Sunday, February 14, 2010

Water Route Between Oceans in Nicaragua?

This is interesting, and seems feasible.

Explorer finds evidence of ancient waterway linking Atlantic to Pacific

London, Feb 13 : An explorer claims to have found evidence of an ancient water route between the Atlantic and Pacific oceans, which existed hundreds of years before the Panama Canal was conceived.

Hailed by some as the eighth wonder of the world, the Panama Canal is a water passage between the Atlantic and Pacific.

Now, according to a report in The Times, Colonel John Blashford-Snell, an explorer, has claimed to have found evidence of another, more ancient, water route between the oceans — one that existed hundreds of years before the Panama Canal was conceived.

Several hundred miles to the north-west, in Nicaragua, the route — which involves rivers, a lake and flood plains — was discovered by Blashford-Snell, who was out on an expedition.

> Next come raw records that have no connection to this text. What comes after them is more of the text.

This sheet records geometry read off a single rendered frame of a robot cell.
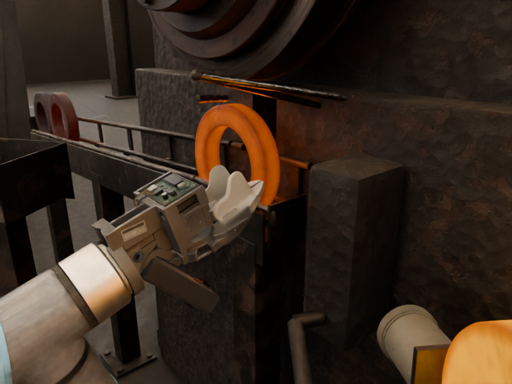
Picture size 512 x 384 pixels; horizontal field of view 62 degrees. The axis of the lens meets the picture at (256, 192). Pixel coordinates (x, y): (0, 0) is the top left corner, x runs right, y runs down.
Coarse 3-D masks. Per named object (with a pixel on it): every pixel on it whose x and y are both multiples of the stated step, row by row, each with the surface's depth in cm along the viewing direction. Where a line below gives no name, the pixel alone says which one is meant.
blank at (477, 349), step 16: (464, 336) 30; (480, 336) 28; (496, 336) 26; (448, 352) 32; (464, 352) 30; (480, 352) 28; (496, 352) 26; (448, 368) 32; (464, 368) 30; (480, 368) 28; (496, 368) 26
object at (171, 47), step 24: (288, 0) 49; (312, 0) 47; (336, 0) 50; (288, 24) 50; (312, 24) 51; (168, 48) 71; (264, 48) 54; (288, 48) 52; (216, 72) 63; (240, 72) 59
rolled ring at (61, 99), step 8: (56, 96) 131; (64, 96) 131; (56, 104) 137; (64, 104) 129; (72, 104) 131; (56, 112) 140; (64, 112) 129; (72, 112) 130; (56, 120) 141; (64, 120) 130; (72, 120) 130; (56, 128) 141; (64, 128) 142; (72, 128) 130; (64, 136) 141; (72, 136) 131
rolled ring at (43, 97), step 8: (40, 96) 144; (48, 96) 145; (40, 104) 151; (48, 104) 143; (40, 112) 154; (48, 112) 142; (40, 120) 155; (48, 120) 144; (40, 128) 154; (48, 128) 146
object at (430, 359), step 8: (440, 344) 33; (448, 344) 33; (416, 352) 32; (424, 352) 32; (432, 352) 33; (440, 352) 33; (416, 360) 33; (424, 360) 33; (432, 360) 33; (440, 360) 33; (416, 368) 33; (424, 368) 33; (432, 368) 33; (440, 368) 33; (416, 376) 33; (424, 376) 33; (432, 376) 33; (440, 376) 33
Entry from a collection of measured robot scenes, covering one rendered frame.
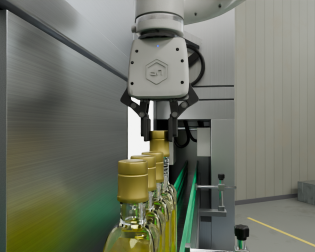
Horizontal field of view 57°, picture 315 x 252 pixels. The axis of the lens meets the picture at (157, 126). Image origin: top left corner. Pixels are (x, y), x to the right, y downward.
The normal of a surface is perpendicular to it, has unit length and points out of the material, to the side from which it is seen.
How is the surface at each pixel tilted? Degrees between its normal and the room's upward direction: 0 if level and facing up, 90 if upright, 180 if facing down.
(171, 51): 87
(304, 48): 90
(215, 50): 90
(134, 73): 89
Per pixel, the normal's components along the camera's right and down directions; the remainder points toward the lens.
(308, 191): -0.92, 0.00
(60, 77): 0.99, 0.00
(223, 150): -0.15, 0.00
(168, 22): 0.34, -0.01
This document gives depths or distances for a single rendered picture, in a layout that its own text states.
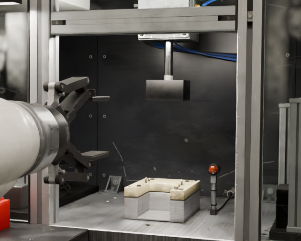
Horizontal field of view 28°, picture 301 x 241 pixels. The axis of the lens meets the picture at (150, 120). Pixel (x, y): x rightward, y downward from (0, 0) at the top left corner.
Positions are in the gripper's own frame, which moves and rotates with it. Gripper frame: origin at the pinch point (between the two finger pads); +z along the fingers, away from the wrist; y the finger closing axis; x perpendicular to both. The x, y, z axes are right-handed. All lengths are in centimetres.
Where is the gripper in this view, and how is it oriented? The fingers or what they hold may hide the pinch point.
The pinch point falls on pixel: (94, 126)
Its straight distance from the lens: 93.5
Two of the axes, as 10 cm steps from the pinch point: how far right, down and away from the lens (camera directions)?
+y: 0.1, -10.0, -0.5
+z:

"With effort it is navigable. But it is going to need more investigation," said the veteran explorer.

He is now planning another expedition to discover whether it is really possible to take a boat from one coast to the other without touching land.

If so, it will prove something remarkable: that the ancient maps which show a passage between the two oceans — and which have long been dismissed as fanciful — had a greater claim to accuracy than was realised.

A 1774 map by Thomas Kitchin, for example, appears to show a channel that would allow boats to pass between the oceans. [Note: I could not locate a 1774 Kitchin map of Central America online, this one is dated 1777, from Altea Gallery.]

Colonel Blashford-Snell's expedition set out to find evidence that a canal once existed in Nicaragua.

No records of such a canal exist, although there were plans for a Nicaragua canal before the argument for Panama won the day.

Whether Colonel Blashford-Snell found evidence of ancient canals is arguable, but the case for a natural water passage is strong, according to the explorer.

Colonel Blashford-Snell, who spent two weeks in Nicaragua last month with a team of four, said he found places where the head waters of different river systems — one flowing east into the lake, another flowing west into the Pacific — were only a few hundred yards apart.

The seemingly unanswerable question, however, was how to get from one river to the other.

Then, by chance, he met a local fisherman who helped him to unlock the puzzle.

Mariano Hernandez told them he had made the journey from the centre of the isthmus between Lake Nicaragua and the Pacific down to the lake to go fishing — a journey made possible during the rainy season when the land turns into a lake up to 2m deep.